Popüler Gazete'nin Al Jazeera'dan aktardığı analize göre bu durum, Batı hegemonyasından bağımsız bir yol çizmek isteyen Küresel Güney ülkelerinin karşılaştığı en büyük engellerden biri haline gelmiş durumda.
Tek taraflı yaptırımların tarihi 1970’lere kadar uzanıyor. O dönemde her yıl ortalama 15 ülke Batı yaptırımlarına maruz kalıyordu.
Yaptırımların temel amacı, hedef ülkeyi finansal kaynaklardan ve uluslararası ticaretten yoksun bırakmak, endüstrilerini istikrarsızlaştırmak ve nihayetinde devlet çöküşünü hızlandırmaktı.
Örneğin Şili’de sosyalist Salvador Allende’nin iktidara gelmesi üzerine ABD’nin devreye soktuğu ağır yaptırımlar, bu stratejinin ilk örneklerinden biri olarak kayda geçti.
Yaptırımların Artışı ve Kapsamı
1990’lı yıllardan itibaren Batı yaptırımlarında ciddi bir artış gözlemlendi.
Bu dönemde herhangi bir yılda 30 ülke, 2000’lerin sonrasında ise 60’tan fazla ülke aynı anda yaptırımlarla karşı karşıya kaldı.
Bu, Küresel Güney’in önemli bir bölümünün doğrudan hedef haline geldiğini gösteriyor.
Irak’a uygulanan yaptırımların yol açtığı ilaç ve gıda krizleri, Venezuela’da 2017–2018 yıllarında 40 bin kişinin ölümüne neden olan ekonomik çöküş, bu mekanizmanın somut sonuçları arasında yer aldı.
UNICEF raporlarına göre 1990’larda yüz binlerce Iraklı çocuk yetersiz beslenme, salgın hastalıklar ve sağlık hizmetlerinin çökmesi nedeniyle hayatını kaybetti.

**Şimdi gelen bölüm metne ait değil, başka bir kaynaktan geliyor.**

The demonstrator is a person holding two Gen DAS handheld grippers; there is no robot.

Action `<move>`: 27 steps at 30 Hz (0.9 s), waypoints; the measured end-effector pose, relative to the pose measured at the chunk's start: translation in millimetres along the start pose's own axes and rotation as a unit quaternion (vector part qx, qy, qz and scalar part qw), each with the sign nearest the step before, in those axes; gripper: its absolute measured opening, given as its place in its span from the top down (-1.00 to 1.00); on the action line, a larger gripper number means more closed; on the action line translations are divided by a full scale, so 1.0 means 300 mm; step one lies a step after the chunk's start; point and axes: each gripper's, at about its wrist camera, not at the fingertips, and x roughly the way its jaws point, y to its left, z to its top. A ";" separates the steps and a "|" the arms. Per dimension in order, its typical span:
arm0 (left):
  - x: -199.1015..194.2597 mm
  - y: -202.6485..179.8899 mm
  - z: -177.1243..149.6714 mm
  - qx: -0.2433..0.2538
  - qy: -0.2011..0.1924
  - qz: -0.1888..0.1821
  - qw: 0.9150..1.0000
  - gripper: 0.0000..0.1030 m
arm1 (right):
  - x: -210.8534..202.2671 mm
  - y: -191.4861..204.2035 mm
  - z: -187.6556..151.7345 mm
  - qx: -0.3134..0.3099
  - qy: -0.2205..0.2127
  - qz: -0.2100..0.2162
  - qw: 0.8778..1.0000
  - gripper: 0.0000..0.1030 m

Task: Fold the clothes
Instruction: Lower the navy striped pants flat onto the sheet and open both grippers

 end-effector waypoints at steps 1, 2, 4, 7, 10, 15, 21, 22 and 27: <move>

Yaptırımlar, fiilen savaşsız bir kitlesel ölüme yol açan “ekonomik kuşatma” işlevi gördü.
Venezuela’da ise yaptırımlar, temel tüketim malları ve ilaç ithalatında sert düşüşe yol açtı.
Gıda fiyatlarının katlanarak artması, toplumun geniş kesimlerini açlıkla karşı karşıya bıraktı.
Dolayısıyla yaptırımlar, “rejimi zayıflatma” gerekçesiyle sunulsa da, en ağır faturayı her zaman siviller, özellikle de yoksul ve savunmasız kesimler ödüyor.
İnsani Bedel
The Lancet Global Health dergisinde yayımlanan son araştırma, yaptırımların toplam insani bedelini küresel ölçekte ortaya koydu.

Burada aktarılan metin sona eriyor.